After a career of over 40 years as an academic psychologist, I started a new career as a public historian of Chinese American history that led to five Yin & Yang Press books and over 100 book talks about the lives of early Chinese immigrants and their families operating laundries, restaurants, and grocery stores. This blog contains more research of interest to supplement my books.


The Case of 22 Lewd Chinese Women: Chy Lung v. Freeman, 92 U.S. 275 (1876).

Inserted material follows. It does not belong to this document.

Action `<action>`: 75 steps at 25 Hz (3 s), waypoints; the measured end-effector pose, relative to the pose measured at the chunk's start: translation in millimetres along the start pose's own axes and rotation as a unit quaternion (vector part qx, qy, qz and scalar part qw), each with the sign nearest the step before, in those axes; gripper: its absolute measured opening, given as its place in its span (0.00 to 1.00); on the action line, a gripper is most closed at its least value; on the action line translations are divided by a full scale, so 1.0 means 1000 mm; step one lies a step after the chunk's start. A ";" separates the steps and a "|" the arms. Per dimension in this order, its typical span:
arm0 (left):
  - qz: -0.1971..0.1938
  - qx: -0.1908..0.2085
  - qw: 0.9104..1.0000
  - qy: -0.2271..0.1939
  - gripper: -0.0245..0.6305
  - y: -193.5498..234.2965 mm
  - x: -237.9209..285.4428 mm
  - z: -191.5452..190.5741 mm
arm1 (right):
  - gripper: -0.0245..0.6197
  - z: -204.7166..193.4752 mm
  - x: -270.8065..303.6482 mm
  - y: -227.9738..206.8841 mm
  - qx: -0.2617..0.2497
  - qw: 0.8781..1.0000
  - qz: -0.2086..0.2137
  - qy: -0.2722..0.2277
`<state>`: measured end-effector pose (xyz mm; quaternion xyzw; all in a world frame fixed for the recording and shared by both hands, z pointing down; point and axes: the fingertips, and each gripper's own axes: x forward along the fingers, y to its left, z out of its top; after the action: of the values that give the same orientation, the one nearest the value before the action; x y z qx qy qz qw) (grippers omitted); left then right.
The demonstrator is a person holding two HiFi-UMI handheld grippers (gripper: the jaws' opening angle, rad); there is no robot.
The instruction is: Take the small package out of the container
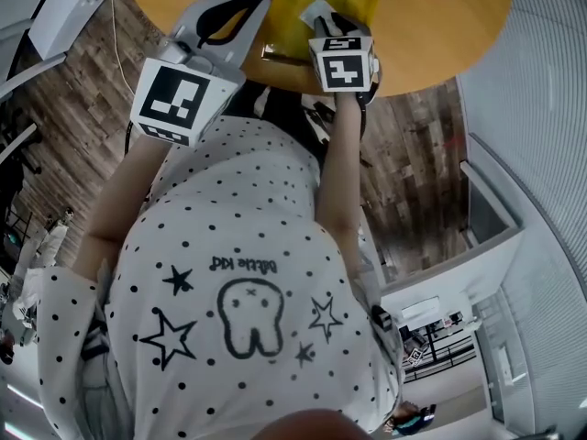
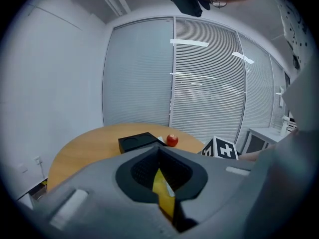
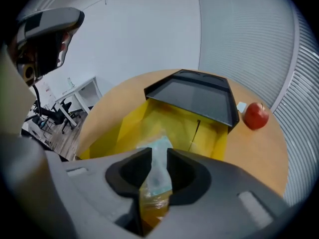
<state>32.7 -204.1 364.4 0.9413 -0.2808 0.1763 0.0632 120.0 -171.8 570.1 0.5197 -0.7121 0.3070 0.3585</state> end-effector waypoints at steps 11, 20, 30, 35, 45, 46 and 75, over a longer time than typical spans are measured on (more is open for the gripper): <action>0.012 -0.003 1.000 0.000 0.04 0.006 -0.002 0.000 | 0.23 -0.009 0.022 0.002 -0.078 0.993 -0.006 0.084; 0.018 -0.006 1.000 -0.005 0.04 0.010 -0.005 0.002 | 0.05 -0.004 0.006 0.005 -0.035 0.998 0.015 0.057; 0.018 -0.011 1.000 -0.015 0.04 0.019 -0.016 0.006 | 0.05 0.045 -0.059 0.004 0.054 0.995 0.004 -0.086; 0.020 -0.017 0.999 -0.027 0.04 0.017 -0.015 0.012 | 0.05 0.062 -0.099 -0.014 0.081 0.985 -0.023 -0.151; -0.007 -0.002 0.999 -0.041 0.04 -0.013 -0.015 0.027 | 0.05 0.069 -0.167 -0.036 0.153 0.954 -0.033 -0.257; -0.007 -0.002 0.999 -0.042 0.04 -0.015 -0.016 0.030 | 0.05 0.068 -0.172 -0.038 0.158 0.951 -0.032 -0.264; -0.008 0.017 0.996 -0.091 0.04 -0.029 -0.054 0.080 | 0.04 0.050 -0.308 -0.064 0.183 0.892 -0.142 -0.387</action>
<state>30.7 -169.8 270.2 0.9566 -0.2748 0.0942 0.0225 234.4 -69.6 291.2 0.7494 -0.6444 0.1522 -0.0074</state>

Chy Lung was one of 22 Chinese women on the Pacific Mail steamer Japan that sailed from China to San Francisco in 1875. The immigration commissioner decided that Chy Lung and the other 21 women were "lewd and debauched women," because they were traveling alone. The captain of the ship refused to post a $500 bond for each woman to allow her to land and detained them on board. They sued and filed a writ of habeas corpus to allow them to disembark under the custody of the Sheriff of the County and City of San Francisco.

The women appealed the decision to deport them. The California High Court upheld the constitutionality of the statute used to deny them entry and upheld their deportation. The women appealed the decision and won their freedom.  One of the women, Chy Lung, was the plaintiff in the first case with a Chinese litigant to appear before the United States Supreme Court, and win.  In Chy Lung v. Freeman, 92 U.S. 275 (1876), the United States Supreme Court ruled that the power to set rules surrounding immigration rested with the United States Federal Government rather than with the states.

Interesting, no one knows what happened to the 22 "lewd and debauched" women after they were allowed to enter the U.S. Although most of them claimed they were going to join their husbands, it was suspected that some, if not all, were indeed prostitutes.

In 2014, Judge Denny Chin, the circuit court judge who in 2009 sentenced sentenced Bernie Madoff, to 150 years imprisonment for his defrauding clients of their fortunes, arranged for the enactment of a courtroom trial about the historic case. It was the first Supreme Court case with a Chinese litigant, and also one where the court ruled in favor of the litigant at a time when sentiment against Chinese and immigration was rising in the 1870s.

A performance using trial transcripts, "22 Lewd Chinese Women: Chy Lung v. Freeman," was created by The Trial Reenactment Team of the Asian American Bar Association in collaboration with the New York City Bar Association on May 21, 2014, to celebrate Asian Pacific American Heritage Month.

A second re-enactment of the trial was sponsored by a Washington, D.C. legal firm, McDermott Will & Emery.